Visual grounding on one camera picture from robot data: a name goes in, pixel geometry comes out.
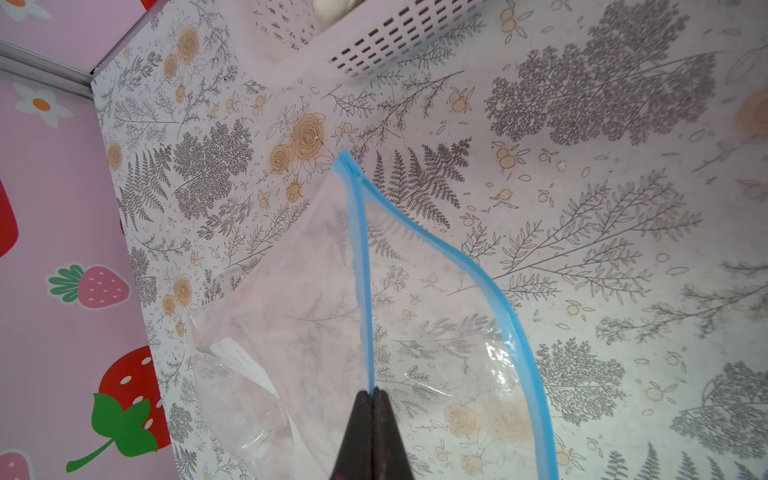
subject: green strawberry leaf
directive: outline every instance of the green strawberry leaf
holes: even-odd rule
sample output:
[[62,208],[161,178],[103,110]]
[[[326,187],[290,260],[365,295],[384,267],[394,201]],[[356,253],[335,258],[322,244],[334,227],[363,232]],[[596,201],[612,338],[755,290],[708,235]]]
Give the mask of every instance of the green strawberry leaf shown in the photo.
[[157,451],[157,440],[154,435],[141,426],[127,429],[122,436],[114,439],[114,443],[118,446],[120,453],[127,457]]
[[79,282],[82,278],[82,275],[77,275],[76,272],[73,272],[71,270],[60,268],[58,269],[58,274],[63,276],[64,278],[68,278],[70,280],[74,280],[75,282]]
[[78,291],[77,290],[73,290],[72,292],[67,293],[66,295],[64,295],[61,298],[61,301],[64,302],[64,303],[72,303],[72,302],[74,302],[77,299],[78,299]]
[[149,411],[152,406],[149,399],[144,399],[139,403],[131,405],[123,413],[123,419],[126,425],[143,426],[149,418]]
[[118,446],[118,451],[127,457],[156,452],[157,440],[154,435],[144,429],[144,423],[149,418],[150,409],[149,399],[144,399],[123,411],[120,403],[109,395],[94,393],[91,425],[97,434],[108,437],[110,440],[90,455],[68,462],[67,472],[74,472],[86,465],[99,456],[112,442]]
[[61,285],[61,286],[55,286],[51,289],[51,293],[54,295],[61,295],[63,293],[70,293],[72,290],[75,292],[78,291],[77,285]]
[[77,286],[80,284],[80,281],[70,280],[68,278],[61,278],[59,276],[51,276],[48,278],[48,283],[51,285],[74,285]]
[[109,439],[120,436],[125,430],[124,415],[125,412],[117,400],[103,393],[94,393],[91,425],[97,434]]

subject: blue zipper seal
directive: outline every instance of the blue zipper seal
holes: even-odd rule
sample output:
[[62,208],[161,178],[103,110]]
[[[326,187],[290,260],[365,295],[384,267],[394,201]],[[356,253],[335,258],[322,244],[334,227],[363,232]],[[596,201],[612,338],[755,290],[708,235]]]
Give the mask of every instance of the blue zipper seal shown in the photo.
[[371,305],[371,271],[368,251],[368,222],[366,219],[365,200],[370,200],[385,209],[393,217],[400,220],[406,227],[412,230],[422,240],[428,243],[448,257],[453,263],[466,271],[485,294],[485,299],[491,306],[496,317],[496,323],[501,330],[502,339],[510,356],[515,359],[515,370],[520,377],[525,399],[528,404],[528,412],[531,416],[536,444],[536,468],[539,480],[558,480],[558,462],[554,449],[554,432],[552,420],[549,415],[547,395],[544,384],[541,381],[536,359],[533,356],[531,346],[523,334],[517,314],[507,301],[504,293],[488,274],[465,254],[448,245],[445,241],[435,237],[408,218],[403,212],[392,205],[384,195],[379,192],[368,177],[362,172],[360,166],[346,148],[342,150],[333,170],[338,173],[350,192],[347,198],[347,207],[350,208],[349,231],[353,241],[355,258],[362,262],[362,266],[355,264],[355,275],[361,279],[363,285],[358,282],[358,301],[365,309],[364,320],[360,326],[360,336],[363,344],[363,353],[366,358],[366,369],[369,375],[369,390],[372,393],[374,387],[373,374],[373,314]]

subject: pink strawberry
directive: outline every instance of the pink strawberry
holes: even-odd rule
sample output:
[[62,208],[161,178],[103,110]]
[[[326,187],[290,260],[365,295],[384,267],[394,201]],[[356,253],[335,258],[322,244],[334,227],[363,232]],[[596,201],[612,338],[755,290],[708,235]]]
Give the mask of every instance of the pink strawberry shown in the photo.
[[80,300],[85,308],[104,308],[124,302],[131,293],[128,284],[115,272],[103,266],[92,266],[83,272],[79,265],[58,269],[60,276],[51,276],[48,282],[51,295],[60,296],[64,303]]
[[21,450],[0,453],[0,480],[35,480],[27,454]]

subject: egg
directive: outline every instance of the egg
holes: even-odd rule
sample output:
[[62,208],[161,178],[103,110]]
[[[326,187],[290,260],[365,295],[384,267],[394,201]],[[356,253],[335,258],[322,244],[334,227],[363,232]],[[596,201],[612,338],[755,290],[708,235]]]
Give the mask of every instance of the egg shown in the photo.
[[352,11],[358,0],[313,0],[315,15],[323,23],[331,25]]

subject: orange rose illustration
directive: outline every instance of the orange rose illustration
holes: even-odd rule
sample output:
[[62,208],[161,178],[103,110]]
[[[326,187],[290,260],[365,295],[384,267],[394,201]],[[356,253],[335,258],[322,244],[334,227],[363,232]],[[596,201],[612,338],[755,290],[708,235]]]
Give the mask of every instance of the orange rose illustration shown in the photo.
[[469,436],[480,429],[475,412],[468,406],[458,403],[445,409],[445,423],[448,424],[451,433],[457,437]]
[[313,114],[306,114],[293,124],[293,149],[302,159],[310,159],[323,148],[323,126]]
[[163,297],[163,301],[161,302],[161,310],[163,310],[163,313],[171,316],[176,311],[176,299],[173,295],[166,295]]
[[270,153],[270,167],[278,174],[288,170],[291,161],[291,151],[285,145],[277,145]]
[[301,184],[294,181],[286,188],[286,197],[290,203],[294,203],[301,198]]
[[179,58],[174,54],[168,55],[165,58],[165,61],[163,61],[163,74],[165,74],[165,78],[175,77],[178,69],[179,69]]
[[482,473],[482,458],[477,455],[467,455],[462,457],[462,468],[470,475]]
[[186,27],[179,35],[179,57],[185,63],[191,63],[200,50],[200,38],[194,27]]
[[176,87],[176,102],[181,103],[187,96],[187,89],[183,85]]
[[107,159],[109,160],[109,167],[112,170],[120,170],[123,164],[123,149],[120,144],[113,141],[107,148]]
[[768,88],[756,91],[744,101],[736,123],[748,137],[768,135]]
[[533,438],[528,409],[519,402],[500,402],[496,406],[494,420],[498,434],[511,442],[524,442]]
[[192,301],[192,286],[190,281],[180,276],[174,282],[174,296],[179,305],[188,306]]
================================
_Exercise details_
All lines of the listing holding the string "subject" must be returned, copied as they stand.

_Task result_
subject: green strawberry leaf
subject: blue zipper seal
subject: pink strawberry
subject: egg
subject: orange rose illustration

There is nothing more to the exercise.